◆ Your goal ◆
Below are the records; reproduce all of them exactly but without any images.
== Segment start ==
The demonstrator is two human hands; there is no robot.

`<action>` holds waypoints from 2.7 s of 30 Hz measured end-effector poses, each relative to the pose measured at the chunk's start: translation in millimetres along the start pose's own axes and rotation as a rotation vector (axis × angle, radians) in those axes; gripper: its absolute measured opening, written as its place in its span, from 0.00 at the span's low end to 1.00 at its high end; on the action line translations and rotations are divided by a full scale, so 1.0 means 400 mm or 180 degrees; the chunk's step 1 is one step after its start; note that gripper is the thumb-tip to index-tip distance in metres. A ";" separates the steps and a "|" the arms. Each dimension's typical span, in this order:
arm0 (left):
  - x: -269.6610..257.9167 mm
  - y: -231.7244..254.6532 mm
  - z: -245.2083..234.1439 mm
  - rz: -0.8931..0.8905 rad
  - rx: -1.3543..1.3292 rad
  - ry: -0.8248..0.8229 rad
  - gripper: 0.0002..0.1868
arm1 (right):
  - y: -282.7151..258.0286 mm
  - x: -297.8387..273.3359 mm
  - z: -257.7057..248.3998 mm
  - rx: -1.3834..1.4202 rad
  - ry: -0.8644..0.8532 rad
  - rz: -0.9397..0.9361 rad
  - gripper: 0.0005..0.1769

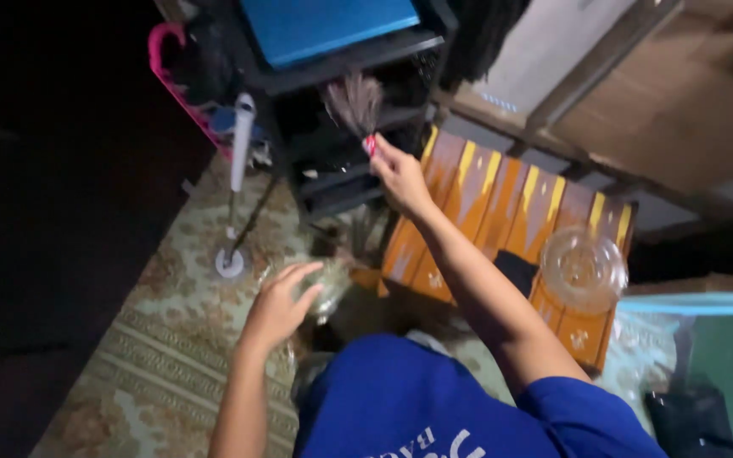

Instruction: Dusting a black electronic rack and laptop with a feather duster.

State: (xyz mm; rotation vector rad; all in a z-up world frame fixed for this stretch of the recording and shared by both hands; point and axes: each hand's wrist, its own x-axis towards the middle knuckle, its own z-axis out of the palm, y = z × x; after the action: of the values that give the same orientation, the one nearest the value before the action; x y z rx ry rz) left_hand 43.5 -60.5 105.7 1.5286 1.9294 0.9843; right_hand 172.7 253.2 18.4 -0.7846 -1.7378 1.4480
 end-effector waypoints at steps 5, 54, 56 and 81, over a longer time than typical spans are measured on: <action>-0.048 -0.095 -0.012 -0.0097 -0.0395 0.0164 0.20 | -0.013 0.007 0.046 -0.0345 -0.0173 -0.0227 0.28; 0.193 0.122 -0.071 0.0792 0.0548 0.0747 0.24 | 0.032 0.026 -0.147 -0.1914 0.0449 -0.0056 0.22; 0.186 0.107 -0.017 0.0729 0.0088 0.0563 0.24 | 0.035 0.013 -0.167 -0.1128 0.0447 0.0524 0.24; 0.212 0.077 0.077 -0.0457 -0.0396 -0.0401 0.20 | -0.015 0.016 0.015 0.0697 -0.0012 0.1042 0.26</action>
State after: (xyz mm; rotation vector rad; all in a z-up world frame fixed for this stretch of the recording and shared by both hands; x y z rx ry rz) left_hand 63.6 32.1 115.7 1.3306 1.8266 0.9061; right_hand 164.1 254.1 24.8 -0.9787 -1.4677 1.8214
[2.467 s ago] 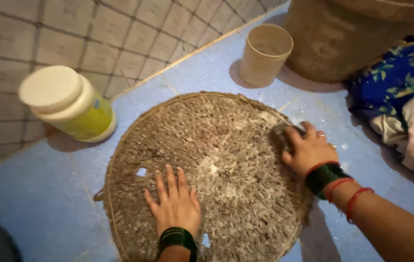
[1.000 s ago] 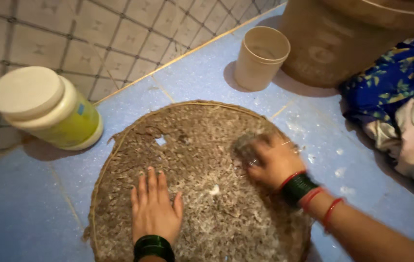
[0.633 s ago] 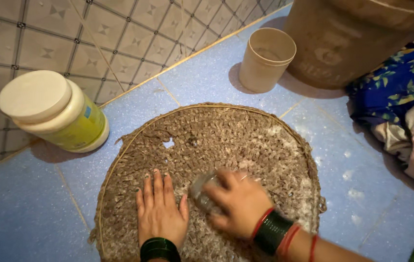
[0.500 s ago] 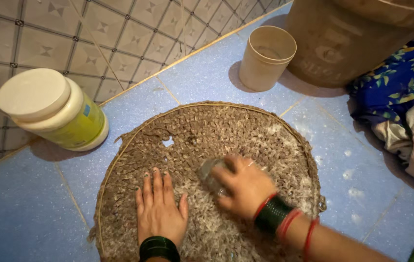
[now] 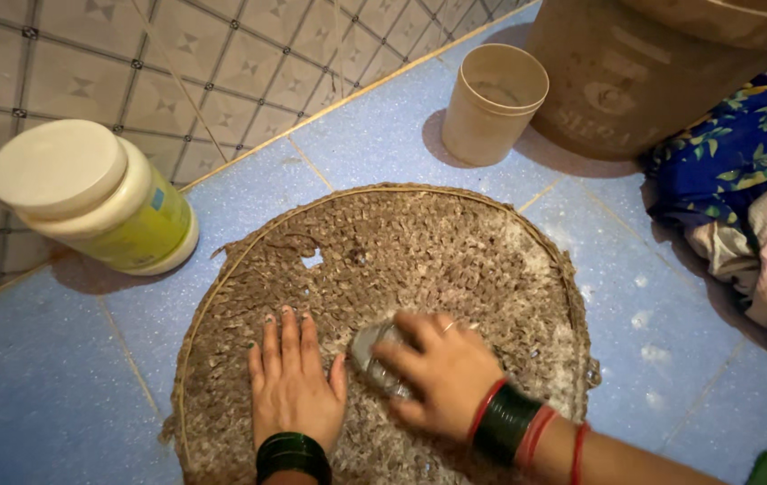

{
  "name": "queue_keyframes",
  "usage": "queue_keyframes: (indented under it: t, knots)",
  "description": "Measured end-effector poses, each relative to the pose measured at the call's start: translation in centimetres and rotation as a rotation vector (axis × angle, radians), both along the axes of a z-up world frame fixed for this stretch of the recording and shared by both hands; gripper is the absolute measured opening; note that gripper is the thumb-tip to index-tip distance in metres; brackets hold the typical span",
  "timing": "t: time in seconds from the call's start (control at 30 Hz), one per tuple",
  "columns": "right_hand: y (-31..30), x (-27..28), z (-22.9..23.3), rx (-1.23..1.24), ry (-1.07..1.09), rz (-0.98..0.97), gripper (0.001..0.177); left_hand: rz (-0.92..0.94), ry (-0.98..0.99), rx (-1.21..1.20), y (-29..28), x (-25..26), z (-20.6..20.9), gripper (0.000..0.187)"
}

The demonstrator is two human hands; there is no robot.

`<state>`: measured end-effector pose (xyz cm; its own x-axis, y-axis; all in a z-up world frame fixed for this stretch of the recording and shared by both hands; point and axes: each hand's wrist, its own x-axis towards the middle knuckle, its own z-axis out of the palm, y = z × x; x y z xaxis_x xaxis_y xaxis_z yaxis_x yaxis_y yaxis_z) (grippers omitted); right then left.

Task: The person cleans a small circular rug on the floor by scrubbing the surface with a handheld stone while rinsing it with water from a bucket.

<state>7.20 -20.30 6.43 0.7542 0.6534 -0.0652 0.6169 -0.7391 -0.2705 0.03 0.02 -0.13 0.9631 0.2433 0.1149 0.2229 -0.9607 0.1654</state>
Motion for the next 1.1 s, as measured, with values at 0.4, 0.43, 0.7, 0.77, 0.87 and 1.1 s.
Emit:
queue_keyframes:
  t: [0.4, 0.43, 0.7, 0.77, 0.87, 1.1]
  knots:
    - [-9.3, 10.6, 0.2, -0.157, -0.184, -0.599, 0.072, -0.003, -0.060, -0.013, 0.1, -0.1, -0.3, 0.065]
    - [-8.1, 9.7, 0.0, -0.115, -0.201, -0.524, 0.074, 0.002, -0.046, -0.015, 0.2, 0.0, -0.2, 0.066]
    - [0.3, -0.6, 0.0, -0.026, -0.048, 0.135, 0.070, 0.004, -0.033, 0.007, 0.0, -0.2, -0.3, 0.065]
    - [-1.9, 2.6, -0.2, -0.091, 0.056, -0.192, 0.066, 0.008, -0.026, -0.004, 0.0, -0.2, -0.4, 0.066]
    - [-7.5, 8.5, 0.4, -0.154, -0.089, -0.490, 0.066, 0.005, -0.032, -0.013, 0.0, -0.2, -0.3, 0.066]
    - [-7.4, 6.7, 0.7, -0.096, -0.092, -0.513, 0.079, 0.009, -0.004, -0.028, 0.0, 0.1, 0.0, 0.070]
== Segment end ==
◆ Response to this task ◆
The demonstrator is two human hands; there is no robot.

`<action>` holds waypoints from 2.7 s of 30 Hz measured end-effector poses, each relative to the pose measured at the chunk's start: translation in millimetres along the start pose's own axes and rotation as a rotation vector (axis × angle, radians) in those axes; gripper: its absolute measured opening, written as its place in its span, from 0.00 at the span's low end to 1.00 at its high end; on the action line translations and rotations are divided by a full scale, so 1.0 means 400 mm or 180 degrees; the chunk's step 1 is one step after its start; note that gripper is the thumb-tip to index-tip distance in metres. A ";" separates the steps and a "|" the arms. Each dimension's typical span, in this order:
arm0 (left):
  - x: -269.6610..257.9167 mm
  - y: -231.7244..254.6532 mm
  - z: -245.2083..234.1439 mm
  - rz: -0.8931..0.8905 rad
  - rx: -1.3543..1.3292 rad
  - ry: -0.8248..0.8229 rad
  - gripper: 0.0002..0.1868
arm1 (right):
  - y: -282.7151..258.0286 mm
  - x: -297.8387..273.3359 mm
  - z: -257.7057..248.3998 mm
  - rx: -1.3834..1.4202 rad
  - ry: -0.8644..0.8532 rad
  - rz: -0.9397..0.9361 rad
  - gripper: 0.0005..0.1769


Instruction: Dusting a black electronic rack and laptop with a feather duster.

State: (xyz mm; rotation vector rad; all in a z-up world frame fixed for this stretch of the recording and shared by both hands; point and axes: each hand's wrist, its own x-axis towards the middle knuckle, its own z-axis out of the palm, y = z × x; after the action: of the values that give the same orientation, the one nearest the value before the action; x y z rx ry rz) left_hand 43.5 -60.5 105.7 1.5286 1.9294 0.9843; right_hand 172.7 253.2 18.4 -0.7846 -1.7378 1.4480
 end-effector waypoints at steps 5, 54, 56 and 81, over a longer time than typical spans are measured on: <action>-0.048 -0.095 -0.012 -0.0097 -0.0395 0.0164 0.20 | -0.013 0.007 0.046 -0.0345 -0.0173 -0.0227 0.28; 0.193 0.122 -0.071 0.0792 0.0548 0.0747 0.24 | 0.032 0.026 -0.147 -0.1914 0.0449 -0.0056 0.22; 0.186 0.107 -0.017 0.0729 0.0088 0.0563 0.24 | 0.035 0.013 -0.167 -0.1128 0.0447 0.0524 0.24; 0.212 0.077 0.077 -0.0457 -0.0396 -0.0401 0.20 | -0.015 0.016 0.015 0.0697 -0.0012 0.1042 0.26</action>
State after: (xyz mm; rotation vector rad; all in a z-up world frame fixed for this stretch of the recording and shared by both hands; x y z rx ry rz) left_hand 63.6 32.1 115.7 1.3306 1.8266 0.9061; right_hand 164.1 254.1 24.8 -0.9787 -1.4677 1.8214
[2.467 s ago] 
[1.000 s ago] 
[0.633 s ago] 
[0.500 s ago] 
[now] 

{
  "name": "queue_keyframes",
  "usage": "queue_keyframes: (indented under it: t, knots)",
  "description": "Measured end-effector poses, each relative to the pose measured at the call's start: translation in centimetres and rotation as a rotation vector (axis × angle, radians), both along the axes of a z-up world frame fixed for this stretch of the recording and shared by both hands; gripper is the absolute measured opening; note that gripper is the thumb-tip to index-tip distance in metres; brackets hold the typical span",
  "timing": "t: time in seconds from the call's start (control at 30 Hz), one per tuple",
  "columns": "right_hand: y (-31..30), x (-27..28), z (-22.9..23.3), rx (-1.23..1.24), ry (-1.07..1.09), rz (-0.98..0.97), gripper (0.001..0.177); left_hand: rz (-0.92..0.94), ry (-0.98..0.99), rx (-1.21..1.20), y (-29..28), x (-25..26), z (-20.6..20.9), gripper (0.000..0.187)"
}

The demonstrator is two human hands; there is no robot.

`<state>`: measured end-effector pose (xyz cm; its own x-axis, y-axis; all in a z-up world frame fixed for this stretch of the recording and shared by both hands; point and axes: each hand's wrist, its own x-axis towards the middle knuckle, its own z-axis out of the palm, y = z × x; x y z xaxis_x xaxis_y xaxis_z yaxis_x yaxis_y yaxis_z) (grippers omitted); right then left.

Task: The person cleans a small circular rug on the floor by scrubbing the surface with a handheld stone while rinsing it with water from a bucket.

<state>7.20 -20.30 6.43 0.7542 0.6534 -0.0652 0.6169 -0.7391 -0.2705 0.03 0.02 -0.13 0.9631 0.2433 0.1149 0.2229 -0.9607 0.1654</state>
Motion for the next 1.1 s, as measured, with values at 0.4, 0.43, 0.7, 0.77, 0.87 and 1.1 s.
Emit:
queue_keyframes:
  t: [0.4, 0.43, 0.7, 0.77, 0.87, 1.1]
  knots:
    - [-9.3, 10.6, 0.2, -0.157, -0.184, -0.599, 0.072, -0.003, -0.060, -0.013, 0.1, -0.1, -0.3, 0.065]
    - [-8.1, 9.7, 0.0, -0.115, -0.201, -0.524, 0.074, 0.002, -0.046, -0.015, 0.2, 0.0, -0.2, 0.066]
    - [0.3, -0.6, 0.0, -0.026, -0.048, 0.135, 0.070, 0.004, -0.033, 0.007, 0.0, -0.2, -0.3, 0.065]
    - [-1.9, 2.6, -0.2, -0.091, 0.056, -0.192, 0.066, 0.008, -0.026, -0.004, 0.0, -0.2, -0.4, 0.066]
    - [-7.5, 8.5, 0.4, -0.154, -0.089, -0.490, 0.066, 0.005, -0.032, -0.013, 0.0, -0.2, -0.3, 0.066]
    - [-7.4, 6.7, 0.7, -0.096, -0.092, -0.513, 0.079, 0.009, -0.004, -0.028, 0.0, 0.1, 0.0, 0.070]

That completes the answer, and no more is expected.